Adjuncts' academic freedom snuffed out

On four different occasions during my teaching career, I was an adjunct professor — twice at major universities, twice at community colleges. Back then, adjuncts made up about 40 percent of the nation's college professors. Now, they account for a whopping 70 percent.

Although the use of adjuncts has increased, one thing remains the same: Adjuncts are still treated like stepchildren and orphans on their campuses. Most adjuncts can accept the low pay because they need the job. Most can accept the high number of students they are assigned, and most can accept the lack of adequate office space and other amenities the tenured professors take for granted.

But the one insult that an increasing number of adjuncts across the nation cannot abide is the continued lack of academic freedom.

The American Association of University Professors 1940 Statement of Principles on Academic Freedom and Tenure, which has not changed, is clear: Professors, full time and part time, should be at liberty to discuss relevant subjects with their students and comment on their institutions' operations and policies without retribution.

Based on my personal experiences and based on reports of recent trends, adjuncts increasingly are being fired and not being rehired because administrators do not like catching flak for what their part-timers say in the classroom.

In an article titled, "Adjuncts fight back over academic freedom," the Chronicle of Higher Education points out that most of the instructors who have been fired typically erred by discussing third-rail issues such as the Israeli-Palestinian conflict, religion, homosexuality and race.

One of the most egregious cases of adjunct mistreatment is that of Steven Bitterman, who taught Western civilization at Southwestern Community College in Iowa from 2001 until last year.
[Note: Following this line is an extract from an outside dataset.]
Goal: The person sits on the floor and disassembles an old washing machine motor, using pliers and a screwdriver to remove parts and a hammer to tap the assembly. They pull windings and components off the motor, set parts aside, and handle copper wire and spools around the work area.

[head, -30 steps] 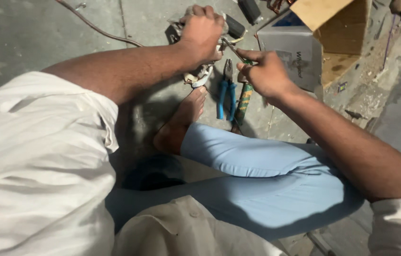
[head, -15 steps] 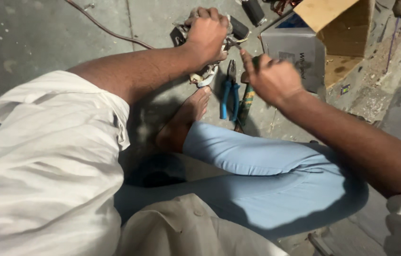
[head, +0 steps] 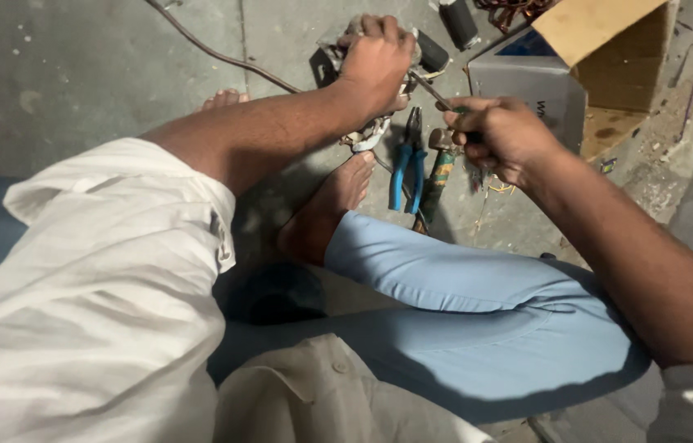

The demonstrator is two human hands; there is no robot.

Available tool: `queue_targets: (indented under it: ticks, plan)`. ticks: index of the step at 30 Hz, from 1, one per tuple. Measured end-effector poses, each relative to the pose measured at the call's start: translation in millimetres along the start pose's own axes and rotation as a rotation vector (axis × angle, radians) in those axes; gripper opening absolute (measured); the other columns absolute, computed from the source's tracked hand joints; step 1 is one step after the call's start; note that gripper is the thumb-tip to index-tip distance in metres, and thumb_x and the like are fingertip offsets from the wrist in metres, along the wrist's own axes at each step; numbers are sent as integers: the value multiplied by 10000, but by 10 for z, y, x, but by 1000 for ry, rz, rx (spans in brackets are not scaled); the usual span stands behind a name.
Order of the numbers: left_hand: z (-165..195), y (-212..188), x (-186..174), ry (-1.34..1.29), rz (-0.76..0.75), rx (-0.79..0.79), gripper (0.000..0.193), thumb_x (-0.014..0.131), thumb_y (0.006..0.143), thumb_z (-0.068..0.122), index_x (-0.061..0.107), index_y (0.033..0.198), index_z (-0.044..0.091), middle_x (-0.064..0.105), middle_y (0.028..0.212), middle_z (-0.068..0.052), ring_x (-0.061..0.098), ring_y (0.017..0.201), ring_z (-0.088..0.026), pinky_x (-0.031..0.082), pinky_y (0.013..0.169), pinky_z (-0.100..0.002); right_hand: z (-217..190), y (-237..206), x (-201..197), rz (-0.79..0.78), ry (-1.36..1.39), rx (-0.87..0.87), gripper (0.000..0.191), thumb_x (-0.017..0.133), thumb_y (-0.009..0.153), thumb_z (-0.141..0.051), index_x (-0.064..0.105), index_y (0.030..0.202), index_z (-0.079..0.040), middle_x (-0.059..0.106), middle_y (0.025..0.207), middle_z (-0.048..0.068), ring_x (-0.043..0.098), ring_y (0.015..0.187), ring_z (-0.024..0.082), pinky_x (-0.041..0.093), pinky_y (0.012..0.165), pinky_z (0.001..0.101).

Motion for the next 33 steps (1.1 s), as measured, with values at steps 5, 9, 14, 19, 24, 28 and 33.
queue_targets:
  ticks: [5,9,14,19,24,28,33]
  plan:
    - [-72,4,8,-46,-8,-37,900,876,558,580,607,1211,22,607,1064,-217,632,940,-415,597,606,-598,-306,-273,420,353,-1663,-596,732,661,797,-109,514,1513,-70,709,917,179,692,574,276,547,474,389]
    - [-84,39,-16,-67,-13,-33,896,883,547,590,619,1192,26,611,1058,-219,640,917,-413,597,597,-586,-462,-371,322,367,-1481,-621,572,687,861,-181,598,1424,-128,712,930,180,688,681,328,543,564,439]
    - [-63,47,-31,-25,-15,-46,893,874,547,605,618,1184,33,613,1043,-208,640,915,-422,596,580,-600,-341,-129,-20,159,-331,-262,453,677,911,-166,663,1360,-106,721,932,146,653,710,273,521,601,400]
    - [-62,50,-41,-45,-35,-26,885,872,586,602,608,1195,16,610,1051,-209,635,931,-418,594,592,-609,-271,-13,-187,67,50,-71,386,685,916,-160,694,1295,-85,714,891,130,635,654,250,493,558,385]
    - [-59,55,-29,-40,-6,-30,896,880,534,597,614,1175,31,609,1043,-204,635,922,-420,591,566,-599,-457,-165,35,252,-722,-414,322,693,922,-155,725,1230,-65,707,850,113,616,598,228,465,515,370]
    - [-84,40,14,-41,4,-30,913,888,537,606,621,1194,31,619,1029,-218,652,887,-410,580,604,-564,-407,-402,302,469,-1479,-901,407,669,871,-111,727,1274,-82,733,864,128,680,626,286,504,527,407]
    - [-138,35,4,-73,-2,-16,886,885,575,608,629,1183,17,620,1042,-214,655,891,-409,577,630,-541,-344,-102,32,496,-1191,-979,391,730,888,-171,740,1253,-30,746,918,162,710,732,288,545,616,405]
Point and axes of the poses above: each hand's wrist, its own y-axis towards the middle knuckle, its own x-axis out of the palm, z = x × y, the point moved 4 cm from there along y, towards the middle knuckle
He ran into trouble after three students complained to the college's vice president that Bitterman told his class the Old Testament story of Adam and Eve could be better understood if it were viewed as a myth.

"The vice president said the students and their parents had threatened to sue the school, and sue me, and she said: 'We don't want that to happen, do we?' " Bitterman told the Chronicle. "She told me I was supposed to teach history, not religion, and that my services would no longer be needed."

After the American Humanist Association threw its weight behind Bitterman, according to the Chronicle, the college last month settled with the professor for $20,000 to avoid protracted litigation. The college's lawyer denied that Bitterman's right of academic freedom had been violated.

At North Carolina State University, Terri Ginsberg said she had assurances last year that she would be considered for a tenure-track position if she accepted a nine-month, full-time professorship in cinema-media studies. She assumed that she was doing fine until she expressed her pro-Palestinian views during the showing of a Palestinian-produced film that she introduced as part of a Middle Eastern film series. Ironically, she was hired as the program's curator.

Ginsberg was shown the door, she told the Chronicle, because officials disagreed with her views. To no avail, she filed a grievance. Because she no longer is employed by N.C. State, her grievance lacks merit, the chancellor said.

As the number of adjuncts continues to increase, the AAUP, along with other organizations, is becoming more active in the movement to protect the academic freedom of part-timers. The unspoken truth is that adjuncts do not enjoy academic freedom because they are not tenured.

Gary Rhoades, the next general secretary of the AAUP, told the Chronicle that denying part-timers academic freedom is counterproductive. "We're compromising the quality of a college education," he said, "if we're saying to a large portion of the academic work force: Don't offend anyone."

Growing numbers of adjuncts are filing lawsuits, and they are gaining supporters. The mistreatment of these professors is an ugly stain on academia. Many schools, including some prestigious ones, could not function as well as they do without these part-timers. Yet officials abuse this vulnerable work force.

All Americans who value higher education and trust colleges and universities to teach our young scholars should value and support the rights of adjuncts.

Adjuncts' academic freedom snuffed out 10/11/08 [Last modified: Friday, October 17, 2008 5:13pm]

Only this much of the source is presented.